Casadas há cinco anos em Araraquara (SP), Luíza e a Maria (nomes fictícios) tinham o desejo de aumentar a família. O sonho virou realidade 3 meses atrás, quando Luíza deu à luz Kauan, a primeira criança recém-nascida na cidade registrada com o nome de duas mães na certidão de nascimento.
Segundo o cartório, o menino foi registrado no último dia 7 de março, quando as parceiras de 23 e 27 anos conseguiram mudar a filiação da primeira certidão da criança, que estava apenas com o nome de Luíza. Foram quatro meses de luta. “Achei importante a alteração porque as duas têm o direito sobre ele, além do sobrenome”, relatou.
Inseminação
Luiza e Maria se conheceram no shopping onde trabalhavam e, após seis meses de relacionamento, resolveram morar juntas. Quando decidiram ter uma criança, tentaram o processo de adoção, mas não deu certo. A inseminação artificial com doador anônimo foi a solução.
“Eu queria passar por uma gestação, sentir como é estar grávida, ter ânsia, mal-estar e o peso da barriga”, lembrou Luíza.
O resultado foi uma surpresa para o casal. Elas contaram que estavam bem confiantes com o processo, mas não imaginavam que poderia acontecer tão rápido. “Deu certo logo na primeira tentativa. Quando soubemos, foi só alegria”, contou Luíza.
Nascimento
Kauan nasceu prematuro, com 35 semanas, e Luíza teve de viajar para São Carlos com a bolsa estourada. Em Araraquara, ela tentou o atendimento no 24 horas, mas não tinha maternidade. De lá, foi para a Maternidade Gota de Leite, porém queriam fazer parto normal. Como o desejo dela era a cesariana, optou pela cidade vizinha para dar à luz. O bebê nasceu com 3,4 kg.
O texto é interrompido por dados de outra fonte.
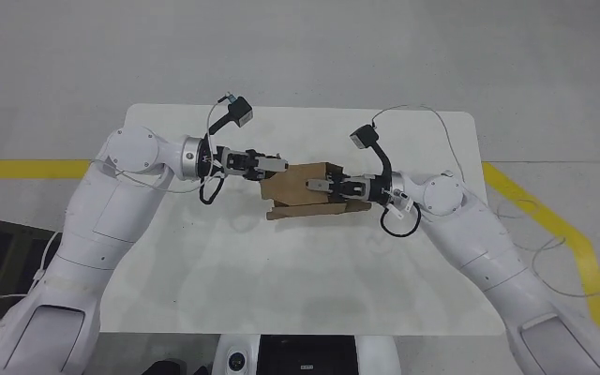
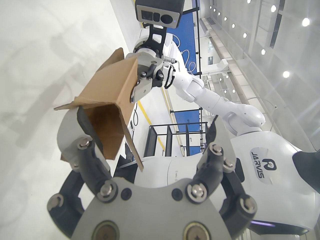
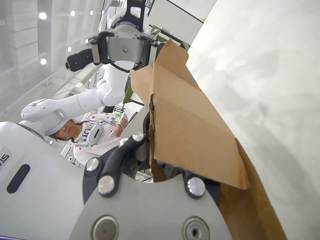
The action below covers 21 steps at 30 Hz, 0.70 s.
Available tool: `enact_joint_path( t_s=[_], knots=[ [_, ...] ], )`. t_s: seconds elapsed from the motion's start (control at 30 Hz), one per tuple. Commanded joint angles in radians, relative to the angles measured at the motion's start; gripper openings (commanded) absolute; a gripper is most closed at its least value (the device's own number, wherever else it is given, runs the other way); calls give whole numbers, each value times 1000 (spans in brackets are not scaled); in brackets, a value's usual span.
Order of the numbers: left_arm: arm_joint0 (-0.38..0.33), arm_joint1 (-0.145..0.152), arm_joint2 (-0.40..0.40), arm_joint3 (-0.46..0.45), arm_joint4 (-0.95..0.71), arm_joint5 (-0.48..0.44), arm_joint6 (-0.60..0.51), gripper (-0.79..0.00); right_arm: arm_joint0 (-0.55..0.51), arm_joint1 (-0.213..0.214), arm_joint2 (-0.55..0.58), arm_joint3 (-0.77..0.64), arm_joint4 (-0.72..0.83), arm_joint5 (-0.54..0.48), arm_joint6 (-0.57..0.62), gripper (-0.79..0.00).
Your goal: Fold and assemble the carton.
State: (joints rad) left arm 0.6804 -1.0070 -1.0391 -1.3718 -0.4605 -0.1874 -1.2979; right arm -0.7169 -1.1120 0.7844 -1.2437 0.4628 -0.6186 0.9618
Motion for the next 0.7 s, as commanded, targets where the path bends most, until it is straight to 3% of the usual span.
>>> enact_joint_path(
  t_s=[0.0,0.27,0.67],
  knots=[
    [-1,-1,1,0,2,0,4,0,-11,-2,-2,-19,4,5,12,-785],
    [-4,-2,0,4,5,-1,2,0,-24,-12,-15,-59,14,15,65,-785],
    [-2,-6,4,-3,-22,0,-20,0,-32,-26,-5,-55,-9,20,54,-785]
  ],
)
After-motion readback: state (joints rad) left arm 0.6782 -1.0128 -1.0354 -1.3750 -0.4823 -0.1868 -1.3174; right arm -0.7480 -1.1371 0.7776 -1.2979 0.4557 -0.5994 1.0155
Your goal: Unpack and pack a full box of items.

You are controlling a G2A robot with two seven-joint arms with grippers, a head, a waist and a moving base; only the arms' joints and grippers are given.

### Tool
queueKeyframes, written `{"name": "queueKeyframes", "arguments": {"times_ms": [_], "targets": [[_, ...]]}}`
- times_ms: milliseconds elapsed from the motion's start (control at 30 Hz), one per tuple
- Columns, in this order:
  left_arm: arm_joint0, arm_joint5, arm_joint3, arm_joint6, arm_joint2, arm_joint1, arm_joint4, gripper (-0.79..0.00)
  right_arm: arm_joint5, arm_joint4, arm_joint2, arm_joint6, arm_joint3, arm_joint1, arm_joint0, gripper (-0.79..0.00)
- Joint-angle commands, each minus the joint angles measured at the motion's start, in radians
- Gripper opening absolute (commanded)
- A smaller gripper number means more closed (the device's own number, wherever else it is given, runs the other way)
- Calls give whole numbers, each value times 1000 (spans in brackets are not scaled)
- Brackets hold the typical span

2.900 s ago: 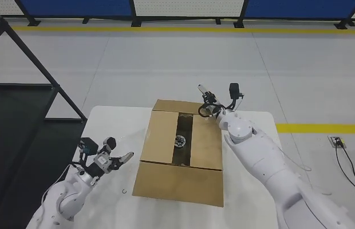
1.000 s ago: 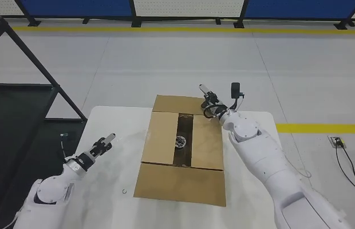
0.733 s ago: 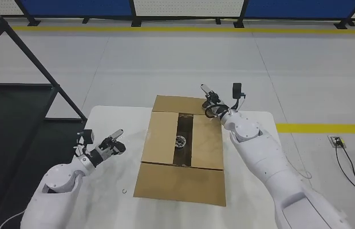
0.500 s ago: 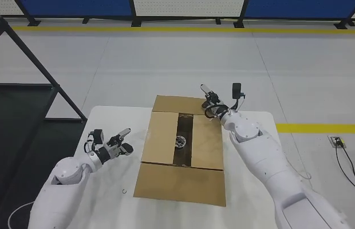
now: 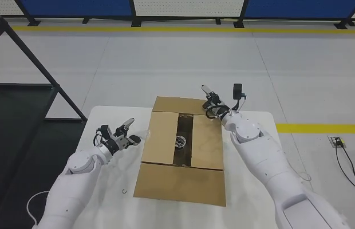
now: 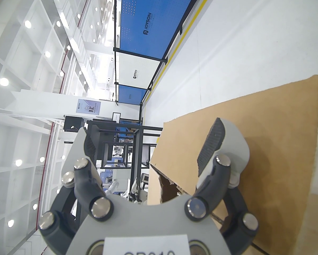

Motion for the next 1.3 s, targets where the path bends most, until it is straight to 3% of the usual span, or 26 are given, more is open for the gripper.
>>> {"name": "queueKeyframes", "arguments": {"times_ms": [0, 333, 667, 1000, 1267], "targets": [[-20, 1, 33, -3, 13, -11, -16, 0, 2, -5, 5, 0, -3, 1, -2, 0], [-42, -48, 123, -23, 44, -45, -53, 0, 9, -32, 30, 0, -21, 3, -9, 0], [-34, -101, 144, 119, 20, -80, -173, 0, 14, -53, 51, 10, -29, 1, -15, 0], [-2, -305, 126, 211, 8, -94, -142, 0, 20, -79, 70, 14, -35, 0, -19, 0], [61, -448, 26, 373, -4, -90, -24, 0, 24, -96, 82, 20, -37, -3, -22, 0]]}}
Luiza contou que ela e a companheira foram muito bem atendidas e que não houve qualquer tipo de preconceito no hospital. "Fomos tratadas como um casal normal, como deve ser. Acho que atualmente as pessoas estão com a cabeça mais aberta e isso ajuda muito", avaliou.
Criação
Luíza e a Maria afirmaram que Kauan será criado com muito amor por elas e pelas famílias de ambas, que aceitaram muito bem o relacionamento delas. Segundo o casal, os avós estão ‘babando’ pelo primeiro neto.
Sobre o preconceito que o menino possa vir a enfrentar pelo fato de ter duas mães, Luíza disse que não será um problema lidar com a situação. “Vamos explicando que o nosso amor e a nossa família são iguais aos de outras crianças”.
Com isso, ela incentiva os casais homoafetivos que têm vontade de ter uma família, mas enfrentam algum tipo de dificuldade. "Eu acho que se você quer realmente um filho não adianta desistir do sonho. É uma benção uma casa com criança, é diferente, existe muita alegria”, disse Luíza.
Justiça
O artigo 227 da Constituição Federal afirma que "os filhos, havidos ou não da relação do casamento, ou por adoção, terão os mesmos direitos e qualificações, proibidas quaisquer designações discriminatórias relativas à filiação" e, nos últimos anos, Tribunais de Justiça vêm orientando os cartórios no sentido de promover os registros de filhos de casais homoafetivos sem a necessidade de decisões judiciais.
No Estado de São Paulo, a 4ª Câmara de Direito Privado entendeu em 2014, diante de um processo de reconhecimento de dupla maternidade, que "não pode mais haver interpretação judicial que dificulte o reconhecimento da igualdade das entidades familiares constituídas por pessoas do mesmo sexo" e que "negar a anotação da dupla maternidade, depois de reconhecida a união estável, não deixa de ser uma forma indireta de criar obstáculo indevido para a solução de um problema que se tornou simples e que pode ser resolvido com a autorização para a averbação no registro civil".